Pkg.installed("OpenCL") || Pkg.add("OpenCL")
Pkg.installed("CLFFT") || Pkg.add("CLFFT")
Pkg.installed("BenchmarkTools") || Pkg.add("BenchmarkTools")
# Some misc packages we are going to use
using BenchmarkTools
by: Valentin Churavy (Github and Twitter: @vchuravy)
A GPU is a Graphics Processing Unit they were initially developed to accelerating rendering of graphically intensive appliacations (e.g games and CAD). They are massively parallel computing devices and they sit in everyones computers. Sold by Intel, Nvidia, and AMD. There architecture is optimised to perfome pipelined per-pixel operations in a SIMD model.
There exists speciailised programming languages to program GPUs. For graphics we call these programs shaders and for general purpose programs we call them kernels.
There are two major APIs to access device resources and start kernels. The open standard OpenCL and Nvidia's CUDA. In Julia we support both APIs through packages in the JuliaGPU organisation.
I am going to use primarily OpenCL in this notebook, since OpenCL can also run on CPUs.
using OpenCL
device, ctx, queue = cl.create_compute_context();
We will need to define a OpenCL C kernel to execute on the compute device.
kernel = """
__kernel void sum(__global const float *a,
__global const float *b,
__global float *c)
{
int gid = get_global_id(0);
c[gid] = a[gid] + b[gid];
}
""";
p = cl.Program(ctx, source=kernel) |> cl.build!
k = cl.Kernel(p, "sum")
N = 500_000
a = rand(Float32, N);
b = rand(Float32, N);
c = zeros(Float32, N);
# Move data to device
a_buff = cl.Buffer(Float32, ctx, (:r, :copy), hostbuf=a)
b_buff = cl.Buffer(Float32, ctx, (:r, :copy), hostbuf=b)
c_buff = cl.Buffer(Float32, ctx, :w, length(a))
# execute kernel
queue(k, size(a), nothing, a_buff, b_buff, c_buff)
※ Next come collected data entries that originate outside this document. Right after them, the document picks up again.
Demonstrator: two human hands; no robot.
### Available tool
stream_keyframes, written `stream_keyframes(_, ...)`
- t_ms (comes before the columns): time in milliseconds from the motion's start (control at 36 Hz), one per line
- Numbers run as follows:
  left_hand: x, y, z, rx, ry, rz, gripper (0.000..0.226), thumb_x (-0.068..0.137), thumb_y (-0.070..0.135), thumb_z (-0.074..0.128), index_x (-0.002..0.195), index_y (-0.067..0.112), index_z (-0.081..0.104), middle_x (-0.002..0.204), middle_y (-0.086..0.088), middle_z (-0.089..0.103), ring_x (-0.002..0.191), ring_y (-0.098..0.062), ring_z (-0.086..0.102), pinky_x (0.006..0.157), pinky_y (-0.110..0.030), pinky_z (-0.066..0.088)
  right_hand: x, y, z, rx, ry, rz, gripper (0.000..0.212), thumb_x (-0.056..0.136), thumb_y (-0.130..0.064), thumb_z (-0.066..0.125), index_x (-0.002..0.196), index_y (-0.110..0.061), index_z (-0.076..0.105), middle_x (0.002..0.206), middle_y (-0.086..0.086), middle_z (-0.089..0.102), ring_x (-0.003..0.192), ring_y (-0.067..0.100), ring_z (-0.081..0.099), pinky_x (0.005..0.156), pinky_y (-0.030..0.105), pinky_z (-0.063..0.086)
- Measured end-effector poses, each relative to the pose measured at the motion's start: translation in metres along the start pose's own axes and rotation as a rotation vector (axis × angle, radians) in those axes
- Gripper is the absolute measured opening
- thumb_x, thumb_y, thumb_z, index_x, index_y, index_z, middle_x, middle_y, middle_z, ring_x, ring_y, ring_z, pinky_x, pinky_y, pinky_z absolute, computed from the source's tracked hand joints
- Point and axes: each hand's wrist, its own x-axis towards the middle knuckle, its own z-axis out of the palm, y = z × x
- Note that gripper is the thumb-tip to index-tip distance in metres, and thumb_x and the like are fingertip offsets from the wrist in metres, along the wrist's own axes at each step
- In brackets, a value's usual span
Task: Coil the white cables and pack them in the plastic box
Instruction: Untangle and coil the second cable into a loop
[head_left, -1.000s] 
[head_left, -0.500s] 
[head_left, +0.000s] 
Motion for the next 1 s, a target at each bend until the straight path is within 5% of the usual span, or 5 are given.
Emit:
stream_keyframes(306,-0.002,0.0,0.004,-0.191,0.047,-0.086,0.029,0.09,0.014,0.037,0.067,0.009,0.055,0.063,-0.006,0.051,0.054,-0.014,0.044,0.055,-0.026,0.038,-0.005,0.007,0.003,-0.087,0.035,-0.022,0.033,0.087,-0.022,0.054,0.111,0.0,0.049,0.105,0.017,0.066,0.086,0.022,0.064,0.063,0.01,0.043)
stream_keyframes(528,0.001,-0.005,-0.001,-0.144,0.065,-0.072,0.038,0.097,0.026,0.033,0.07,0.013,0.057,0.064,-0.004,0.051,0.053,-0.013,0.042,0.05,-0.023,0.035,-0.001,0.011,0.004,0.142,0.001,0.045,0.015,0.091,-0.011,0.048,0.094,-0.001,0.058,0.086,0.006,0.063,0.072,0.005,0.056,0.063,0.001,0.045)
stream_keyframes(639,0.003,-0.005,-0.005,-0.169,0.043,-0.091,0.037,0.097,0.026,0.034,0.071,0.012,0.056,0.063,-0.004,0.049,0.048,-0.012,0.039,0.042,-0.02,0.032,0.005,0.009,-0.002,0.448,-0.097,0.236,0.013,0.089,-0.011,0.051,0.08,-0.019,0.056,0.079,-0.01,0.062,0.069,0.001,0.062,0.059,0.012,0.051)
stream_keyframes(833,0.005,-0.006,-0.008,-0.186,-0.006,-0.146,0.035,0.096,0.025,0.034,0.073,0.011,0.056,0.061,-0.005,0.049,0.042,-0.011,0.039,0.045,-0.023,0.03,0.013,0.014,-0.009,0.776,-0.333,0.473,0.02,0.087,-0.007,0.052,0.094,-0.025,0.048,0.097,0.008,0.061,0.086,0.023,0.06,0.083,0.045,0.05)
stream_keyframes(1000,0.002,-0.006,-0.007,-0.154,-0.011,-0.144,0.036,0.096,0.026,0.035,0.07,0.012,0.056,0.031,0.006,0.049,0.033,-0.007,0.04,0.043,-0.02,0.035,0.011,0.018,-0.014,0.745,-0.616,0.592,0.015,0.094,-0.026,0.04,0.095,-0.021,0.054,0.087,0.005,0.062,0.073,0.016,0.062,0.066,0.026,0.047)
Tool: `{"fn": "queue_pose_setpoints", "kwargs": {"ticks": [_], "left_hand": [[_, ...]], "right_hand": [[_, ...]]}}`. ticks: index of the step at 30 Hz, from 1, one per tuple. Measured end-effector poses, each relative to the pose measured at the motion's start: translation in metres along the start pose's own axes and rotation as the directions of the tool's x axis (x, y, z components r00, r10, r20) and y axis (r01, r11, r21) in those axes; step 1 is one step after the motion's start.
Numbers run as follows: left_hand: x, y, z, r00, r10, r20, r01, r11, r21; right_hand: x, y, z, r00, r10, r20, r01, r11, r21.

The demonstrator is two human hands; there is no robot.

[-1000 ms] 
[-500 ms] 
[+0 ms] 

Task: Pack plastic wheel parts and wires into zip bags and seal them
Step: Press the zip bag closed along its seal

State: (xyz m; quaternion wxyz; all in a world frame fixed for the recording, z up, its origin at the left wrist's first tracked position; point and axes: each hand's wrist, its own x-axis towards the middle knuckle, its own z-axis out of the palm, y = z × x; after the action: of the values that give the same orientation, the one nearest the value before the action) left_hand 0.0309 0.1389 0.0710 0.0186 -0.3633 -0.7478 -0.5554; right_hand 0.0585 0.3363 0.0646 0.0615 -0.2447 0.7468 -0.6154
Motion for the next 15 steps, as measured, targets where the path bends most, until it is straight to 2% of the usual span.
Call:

r = cl.read(queue, c_buff);
norm(r - (a+b)) ≈ zero(Float32)
Most GPU code is executed asynchronously so benchmarking takes a bit of care. If you see benchmarks make sure that the account for overhead (copying data back and forth and actually running the code.) OpenCL.jl currently blocks on many high-level operations.
@benchmark begin
evt = queue($k, size(a), nothing, $a_buff, $b_buff, $c_buff)
end
@benchmark broadcast!(+, $c, $a, $b)
If you don't already have code in CUDA C or OpenCL C you probably don't need to/want to use these APIs directly.
There are libraries available for BLAS and FFT based upon CUFFT, CUBLAS, CLFFT, CLBLAS at https://github.com/JuliaGPU these libraries have varying level of support.
Let's calculate an FFT!
import CLFFT
const clfft = CLFFT;
N = 100
X = ones(Complex64, N)
bufX = cl.Buffer(Complex64, ctx, :copy, hostbuf=X)
p = clfft.Plan(Complex64, ctx, size(X))
clfft.set_layout!(p, :interleaved, :interleaved)
clfft.set_result!(p, :inplace)
clfft.bake!(p, queue)
clfft.enqueue_transform(p, :forward, [queue], bufX, nothing)
result = cl.read(queue, bufX)
@assert isapprox(norm(result - fft(X)), zero(Float32))
(in no particular order)
GPUArrays.jl solves the problem that depending on your GPU you might want to use different libraries and abstracts away some of the complexity.